A few weeks ago, we carried a post by Pramod Rao discussing the implications of recent changes to Clause 49 of the listing agreement, the key ones being strengthening the role of the independent directors on boards of Indian listed companies. Although relegated only to a non-mandatory provision, one of the changes states that a “company may ensure that the person who is being appointed as an independent director has the requisite qualifications and experience which would be of use to the company and which, in the opinion of the company, would enable him to contribute effectively to the company in his capacity as an independent director.”
Although corporate governance norms are being tightened to provide for stricter definitions of “independence” and to enhance the role of independent directors, there are likely to be implementation problems on a continuing basis when viewed from a practical standpoint. Independent directors are either busy professionals who do not have sufficient time to devote to board roles on companies, or they are sometimes persons without the requisite qualifications to make effective contributions to boards in an increasingly complex business, financial and regulatory environment.
In order to overcome some of these problems, two US law professors, Ronald Gilson and Reinier Kraakman (in their article “Reinventing the Outside Director: An Agenda for Institutional Investors”) had suggested way back in 1990-91 that there should be a cadre of professional directors created to serve on corporate boards. These professional directors, as they envisaged, will be independent of management and shareholders (and thereby satisfy our current definition of independence) with requisite qualifications in business, finance and so on, and their only occupation will be that of acting as independent directors on say 6 boards in all. This way, these directors will be able to apply their expertise in monitoring corporate managements as independent directors on a full-time basis without being distracted by other vocations. However, that idea has not yet found favour in the corporate world, neither in India nor in any of the other recognised jurisdictions.
However, a concept that comes close to the idea of a professional director is one of a qualifying examination for directors. The Financial Times carries a report Directors face tough tests that describes the Chartered Director test prescribed by the Institute of Directors in London:
Businesses – even modestly sized ones – face increasing levels of complexity as far as compliance and risk management are concerned. Where should an aspiring director turn for an up-to-date, robust preparation for the role he or she is hoping to perform?
One place you might not expect to find cutting-edge advice on the issue is the august, Grade 1-listed John Nash building that is home to the UK’s Institute of Directors, a venerable employers organisation.
The outward appearance may not suggest modernity. But the IoD has gone further than any other institution to codify the director’s role, and offers a meaningful and relevant qualification – that of the Chartered Director (C Dir) – that should help both executives and non-executives prepare for the demands of the job.
Launched at the start of the decade, the C Dir is not a pseudo-label that can be acquired by sitting through a few lectures and sending off a couple of vouchers in the post. An aspiring C Dir has to clear several high hurdles before being awarded the qualification. To date, 660 have achieved the title, fewer than 100 a year since its inception.

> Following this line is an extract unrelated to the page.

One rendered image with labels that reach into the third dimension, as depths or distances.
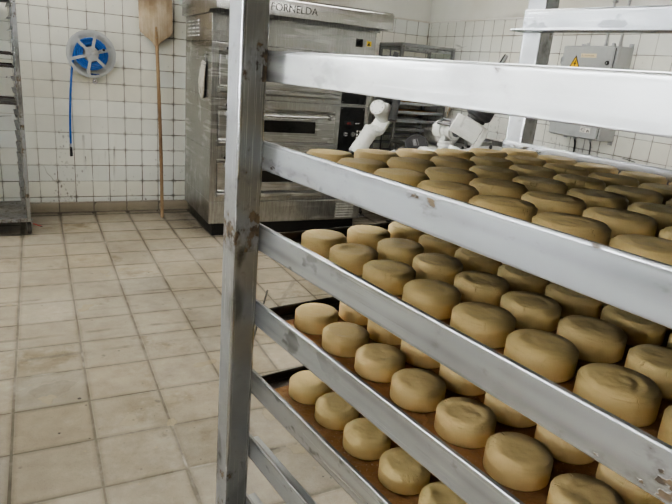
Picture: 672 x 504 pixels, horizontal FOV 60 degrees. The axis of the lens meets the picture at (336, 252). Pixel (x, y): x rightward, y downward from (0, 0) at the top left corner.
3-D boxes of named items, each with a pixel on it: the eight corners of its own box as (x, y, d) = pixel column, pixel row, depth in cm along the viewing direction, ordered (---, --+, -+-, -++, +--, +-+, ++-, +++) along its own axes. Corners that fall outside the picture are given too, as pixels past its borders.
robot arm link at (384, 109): (380, 98, 253) (374, 123, 252) (371, 87, 243) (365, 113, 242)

“Getting my PhD was a doddle compared with this,” says Suzy Walton (left), an occupational psychologist, non-executive director of several organisations, former member of Tony Blair’s delivery unit in the UK cabinet office – and a newly minted C Dir. “These were the toughest set of exams I have ever done. I practically had to move into the IoD while I was preparing for them. I know all the best places to sit and work there.”
Such measures would ensure that independent directors not only satisfy the technical requirements of independence, but are also independent in state of mind and have the necessary capabilities and resrouces to truly challenge management on key business and corporate decisions. It is well worth thinking on the lines of mandatory qualification and training for independent directors even in the Indian context so as to make their roles and contributions more meaningful, not just in compliance with the letter of law, but also in the true spirit of corporate governance.